*Activity:*
All entries should be output exactly as they stand.

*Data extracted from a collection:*

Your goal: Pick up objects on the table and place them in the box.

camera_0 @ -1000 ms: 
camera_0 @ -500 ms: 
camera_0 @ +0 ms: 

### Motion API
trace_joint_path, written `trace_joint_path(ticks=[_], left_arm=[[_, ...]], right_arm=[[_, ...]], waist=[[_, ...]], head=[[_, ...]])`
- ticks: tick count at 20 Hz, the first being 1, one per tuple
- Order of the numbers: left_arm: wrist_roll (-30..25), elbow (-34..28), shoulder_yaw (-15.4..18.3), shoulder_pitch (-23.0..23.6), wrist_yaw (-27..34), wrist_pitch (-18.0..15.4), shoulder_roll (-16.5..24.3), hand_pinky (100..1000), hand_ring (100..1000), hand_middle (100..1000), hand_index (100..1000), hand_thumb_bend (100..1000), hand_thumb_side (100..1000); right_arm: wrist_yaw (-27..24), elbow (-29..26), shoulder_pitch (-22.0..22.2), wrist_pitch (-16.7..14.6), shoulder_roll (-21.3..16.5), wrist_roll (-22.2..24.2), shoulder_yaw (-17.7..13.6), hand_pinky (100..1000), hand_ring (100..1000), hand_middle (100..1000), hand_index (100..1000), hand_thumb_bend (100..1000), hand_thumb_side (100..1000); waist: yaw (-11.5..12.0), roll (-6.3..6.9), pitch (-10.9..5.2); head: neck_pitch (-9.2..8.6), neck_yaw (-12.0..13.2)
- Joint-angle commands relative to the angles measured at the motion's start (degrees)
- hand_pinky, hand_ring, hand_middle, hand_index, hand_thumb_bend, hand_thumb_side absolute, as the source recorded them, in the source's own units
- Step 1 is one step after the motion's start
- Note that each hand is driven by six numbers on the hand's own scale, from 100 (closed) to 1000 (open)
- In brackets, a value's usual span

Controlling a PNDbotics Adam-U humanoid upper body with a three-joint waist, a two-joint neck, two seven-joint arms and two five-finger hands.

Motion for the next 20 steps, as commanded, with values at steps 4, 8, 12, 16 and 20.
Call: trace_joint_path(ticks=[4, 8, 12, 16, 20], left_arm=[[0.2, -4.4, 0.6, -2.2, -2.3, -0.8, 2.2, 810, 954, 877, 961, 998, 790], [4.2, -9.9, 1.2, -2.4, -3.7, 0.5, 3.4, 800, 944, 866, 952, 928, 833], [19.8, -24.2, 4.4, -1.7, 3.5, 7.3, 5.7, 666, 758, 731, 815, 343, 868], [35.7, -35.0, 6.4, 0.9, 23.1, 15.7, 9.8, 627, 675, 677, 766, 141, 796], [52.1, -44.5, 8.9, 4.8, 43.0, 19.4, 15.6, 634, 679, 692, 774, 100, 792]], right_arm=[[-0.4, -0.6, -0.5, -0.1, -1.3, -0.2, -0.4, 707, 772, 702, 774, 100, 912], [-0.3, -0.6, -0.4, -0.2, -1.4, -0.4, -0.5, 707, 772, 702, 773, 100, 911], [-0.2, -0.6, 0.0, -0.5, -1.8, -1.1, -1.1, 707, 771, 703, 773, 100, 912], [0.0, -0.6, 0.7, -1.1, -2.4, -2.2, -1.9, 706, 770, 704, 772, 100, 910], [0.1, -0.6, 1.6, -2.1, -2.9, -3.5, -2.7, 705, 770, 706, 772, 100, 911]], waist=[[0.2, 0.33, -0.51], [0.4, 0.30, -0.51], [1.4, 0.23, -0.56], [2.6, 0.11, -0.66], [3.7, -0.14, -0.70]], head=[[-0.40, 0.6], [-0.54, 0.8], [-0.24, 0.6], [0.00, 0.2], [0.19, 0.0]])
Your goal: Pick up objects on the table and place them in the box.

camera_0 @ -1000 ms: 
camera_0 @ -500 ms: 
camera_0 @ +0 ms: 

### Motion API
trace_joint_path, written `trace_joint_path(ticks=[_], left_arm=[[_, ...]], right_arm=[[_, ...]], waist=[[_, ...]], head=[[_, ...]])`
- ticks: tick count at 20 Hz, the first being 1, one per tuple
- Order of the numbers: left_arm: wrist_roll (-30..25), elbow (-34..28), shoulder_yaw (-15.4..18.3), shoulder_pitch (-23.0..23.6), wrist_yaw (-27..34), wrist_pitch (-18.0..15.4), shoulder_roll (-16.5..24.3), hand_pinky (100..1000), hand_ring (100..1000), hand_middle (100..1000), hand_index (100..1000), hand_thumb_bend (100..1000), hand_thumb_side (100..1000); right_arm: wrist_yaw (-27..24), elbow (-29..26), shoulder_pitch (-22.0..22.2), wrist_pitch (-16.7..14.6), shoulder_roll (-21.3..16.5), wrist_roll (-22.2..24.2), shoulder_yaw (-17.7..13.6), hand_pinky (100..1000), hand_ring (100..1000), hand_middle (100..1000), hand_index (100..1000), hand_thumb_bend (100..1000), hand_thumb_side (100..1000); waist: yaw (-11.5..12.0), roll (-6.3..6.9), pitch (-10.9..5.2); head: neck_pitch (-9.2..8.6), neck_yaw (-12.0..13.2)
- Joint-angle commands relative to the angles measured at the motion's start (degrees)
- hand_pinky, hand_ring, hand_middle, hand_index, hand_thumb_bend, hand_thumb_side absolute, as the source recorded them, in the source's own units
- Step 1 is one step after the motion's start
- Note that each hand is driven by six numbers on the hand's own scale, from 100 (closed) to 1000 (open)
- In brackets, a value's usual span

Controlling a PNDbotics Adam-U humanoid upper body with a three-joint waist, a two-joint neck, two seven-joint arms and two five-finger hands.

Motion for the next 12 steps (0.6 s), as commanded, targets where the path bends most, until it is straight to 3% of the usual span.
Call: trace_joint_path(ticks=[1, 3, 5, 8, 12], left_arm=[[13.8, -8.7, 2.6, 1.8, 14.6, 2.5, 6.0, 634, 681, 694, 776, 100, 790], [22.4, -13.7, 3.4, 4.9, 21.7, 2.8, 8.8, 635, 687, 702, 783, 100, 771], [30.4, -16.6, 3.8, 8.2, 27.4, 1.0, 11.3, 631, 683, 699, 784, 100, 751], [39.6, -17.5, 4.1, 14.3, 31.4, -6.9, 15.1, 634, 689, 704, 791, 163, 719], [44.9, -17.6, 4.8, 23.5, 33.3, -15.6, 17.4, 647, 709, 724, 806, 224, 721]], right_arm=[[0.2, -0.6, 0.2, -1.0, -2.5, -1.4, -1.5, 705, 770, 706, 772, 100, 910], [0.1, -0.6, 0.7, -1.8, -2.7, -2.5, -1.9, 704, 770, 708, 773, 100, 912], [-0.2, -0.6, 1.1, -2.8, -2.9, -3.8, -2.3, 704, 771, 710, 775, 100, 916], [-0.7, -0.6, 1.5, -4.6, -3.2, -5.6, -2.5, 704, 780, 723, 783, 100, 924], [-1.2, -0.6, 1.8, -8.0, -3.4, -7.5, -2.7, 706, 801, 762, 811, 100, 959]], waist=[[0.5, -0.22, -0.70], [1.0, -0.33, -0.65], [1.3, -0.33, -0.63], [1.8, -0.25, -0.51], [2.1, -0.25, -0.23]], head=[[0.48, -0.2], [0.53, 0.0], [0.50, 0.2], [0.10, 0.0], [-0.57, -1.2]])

*Your solution:*
Your goal: Pick up objects on the table and place them in the box.

camera_0 @ -1000 ms: 
camera_0 @ -500 ms: 
camera_0 @ +0 ms: 

### Motion API
trace_joint_path, written `trace_joint_path(ticks=[_], left_arm=[[_, ...]], right_arm=[[_, ...]], waist=[[_, ...]], head=[[_, ...]])`
- ticks: tick count at 20 Hz, the first being 1, one per tuple
- Order of the numbers: left_arm: wrist_roll (-30..25), elbow (-34..28), shoulder_yaw (-15.4..18.3), shoulder_pitch (-23.0..23.6), wrist_yaw (-27..34), wrist_pitch (-18.0..15.4), shoulder_roll (-16.5..24.3), hand_pinky (100..1000), hand_ring (100..1000), hand_middle (100..1000), hand_index (100..1000), hand_thumb_bend (100..1000), hand_thumb_side (100..1000); right_arm: wrist_yaw (-27..24), elbow (-29..26), shoulder_pitch (-22.0..22.2), wrist_pitch (-16.7..14.6), shoulder_roll (-21.3..16.5), wrist_roll (-22.2..24.2), shoulder_yaw (-17.7..13.6), hand_pinky (100..1000), hand_ring (100..1000), hand_middle (100..1000), hand_index (100..1000), hand_thumb_bend (100..1000), hand_thumb_side (100..1000); waist: yaw (-11.5..12.0), roll (-6.3..6.9), pitch (-10.9..5.2); head: neck_pitch (-9.2..8.6), neck_yaw (-12.0..13.2)
- Joint-angle commands relative to the angles measured at the motion's start (degrees)
- hand_pinky, hand_ring, hand_middle, hand_index, hand_thumb_bend, hand_thumb_side absolute, as the source recorded them, in the source's own units
- Step 1 is one step after the motion's start
- Note that each hand is driven by six numbers on the hand's own scale, from 100 (closed) to 1000 (open)
- In brackets, a value's usual span

Controlling a PNDbotics Adam-U humanoid upper body with a three-joint waist, a two-joint neck, two seven-joint arms and two five-finger hands.

Motion for the next 20 steps, as commanded, with values at steps 4, 8, 12, 16 and 20.
Call: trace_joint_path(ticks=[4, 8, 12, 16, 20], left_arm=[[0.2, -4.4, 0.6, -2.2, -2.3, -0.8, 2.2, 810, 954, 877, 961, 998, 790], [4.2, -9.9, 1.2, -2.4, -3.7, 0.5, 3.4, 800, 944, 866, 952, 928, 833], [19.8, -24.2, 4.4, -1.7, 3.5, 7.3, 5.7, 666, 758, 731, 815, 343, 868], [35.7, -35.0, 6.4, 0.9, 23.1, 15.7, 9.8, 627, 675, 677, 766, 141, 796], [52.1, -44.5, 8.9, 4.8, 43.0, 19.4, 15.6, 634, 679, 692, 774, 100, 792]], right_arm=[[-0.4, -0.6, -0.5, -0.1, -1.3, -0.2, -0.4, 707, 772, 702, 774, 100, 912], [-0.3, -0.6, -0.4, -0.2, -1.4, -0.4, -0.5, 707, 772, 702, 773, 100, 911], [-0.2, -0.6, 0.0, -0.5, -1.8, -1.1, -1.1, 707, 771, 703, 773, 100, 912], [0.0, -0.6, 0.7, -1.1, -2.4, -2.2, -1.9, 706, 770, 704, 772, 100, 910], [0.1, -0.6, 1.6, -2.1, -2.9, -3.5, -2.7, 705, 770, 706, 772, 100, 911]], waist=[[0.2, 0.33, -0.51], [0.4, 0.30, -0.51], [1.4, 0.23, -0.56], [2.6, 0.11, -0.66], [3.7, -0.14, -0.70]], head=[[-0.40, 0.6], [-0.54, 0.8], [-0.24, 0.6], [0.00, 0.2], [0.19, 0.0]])
Your goal: Pick up objects on the table and place them in the box.

camera_0 @ -1000 ms: 
camera_0 @ -500 ms: 
camera_0 @ +0 ms: 

### Motion API
trace_joint_path, written `trace_joint_path(ticks=[_], left_arm=[[_, ...]], right_arm=[[_, ...]], waist=[[_, ...]], head=[[_, ...]])`
- ticks: tick count at 20 Hz, the first being 1, one per tuple
- Order of the numbers: left_arm: wrist_roll (-30..25), elbow (-34..28), shoulder_yaw (-15.4..18.3), shoulder_pitch (-23.0..23.6), wrist_yaw (-27..34), wrist_pitch (-18.0..15.4), shoulder_roll (-16.5..24.3), hand_pinky (100..1000), hand_ring (100..1000), hand_middle (100..1000), hand_index (100..1000), hand_thumb_bend (100..1000), hand_thumb_side (100..1000); right_arm: wrist_yaw (-27..24), elbow (-29..26), shoulder_pitch (-22.0..22.2), wrist_pitch (-16.7..14.6), shoulder_roll (-21.3..16.5), wrist_roll (-22.2..24.2), shoulder_yaw (-17.7..13.6), hand_pinky (100..1000), hand_ring (100..1000), hand_middle (100..1000), hand_index (100..1000), hand_thumb_bend (100..1000), hand_thumb_side (100..1000); waist: yaw (-11.5..12.0), roll (-6.3..6.9), pitch (-10.9..5.2); head: neck_pitch (-9.2..8.6), neck_yaw (-12.0..13.2)
- Joint-angle commands relative to the angles measured at the motion's start (degrees)
- hand_pinky, hand_ring, hand_middle, hand_index, hand_thumb_bend, hand_thumb_side absolute, as the source recorded them, in the source's own units
- Step 1 is one step after the motion's start
- Note that each hand is driven by six numbers on the hand's own scale, from 100 (closed) to 1000 (open)
- In brackets, a value's usual span

Controlling a PNDbotics Adam-U humanoid upper body with a three-joint waist, a two-joint neck, two seven-joint arms and two five-finger hands.

Motion for the next 12 steps (0.6 s), as commanded, targets where the path bends most, until it is straight to 3% of the usual span.
Call: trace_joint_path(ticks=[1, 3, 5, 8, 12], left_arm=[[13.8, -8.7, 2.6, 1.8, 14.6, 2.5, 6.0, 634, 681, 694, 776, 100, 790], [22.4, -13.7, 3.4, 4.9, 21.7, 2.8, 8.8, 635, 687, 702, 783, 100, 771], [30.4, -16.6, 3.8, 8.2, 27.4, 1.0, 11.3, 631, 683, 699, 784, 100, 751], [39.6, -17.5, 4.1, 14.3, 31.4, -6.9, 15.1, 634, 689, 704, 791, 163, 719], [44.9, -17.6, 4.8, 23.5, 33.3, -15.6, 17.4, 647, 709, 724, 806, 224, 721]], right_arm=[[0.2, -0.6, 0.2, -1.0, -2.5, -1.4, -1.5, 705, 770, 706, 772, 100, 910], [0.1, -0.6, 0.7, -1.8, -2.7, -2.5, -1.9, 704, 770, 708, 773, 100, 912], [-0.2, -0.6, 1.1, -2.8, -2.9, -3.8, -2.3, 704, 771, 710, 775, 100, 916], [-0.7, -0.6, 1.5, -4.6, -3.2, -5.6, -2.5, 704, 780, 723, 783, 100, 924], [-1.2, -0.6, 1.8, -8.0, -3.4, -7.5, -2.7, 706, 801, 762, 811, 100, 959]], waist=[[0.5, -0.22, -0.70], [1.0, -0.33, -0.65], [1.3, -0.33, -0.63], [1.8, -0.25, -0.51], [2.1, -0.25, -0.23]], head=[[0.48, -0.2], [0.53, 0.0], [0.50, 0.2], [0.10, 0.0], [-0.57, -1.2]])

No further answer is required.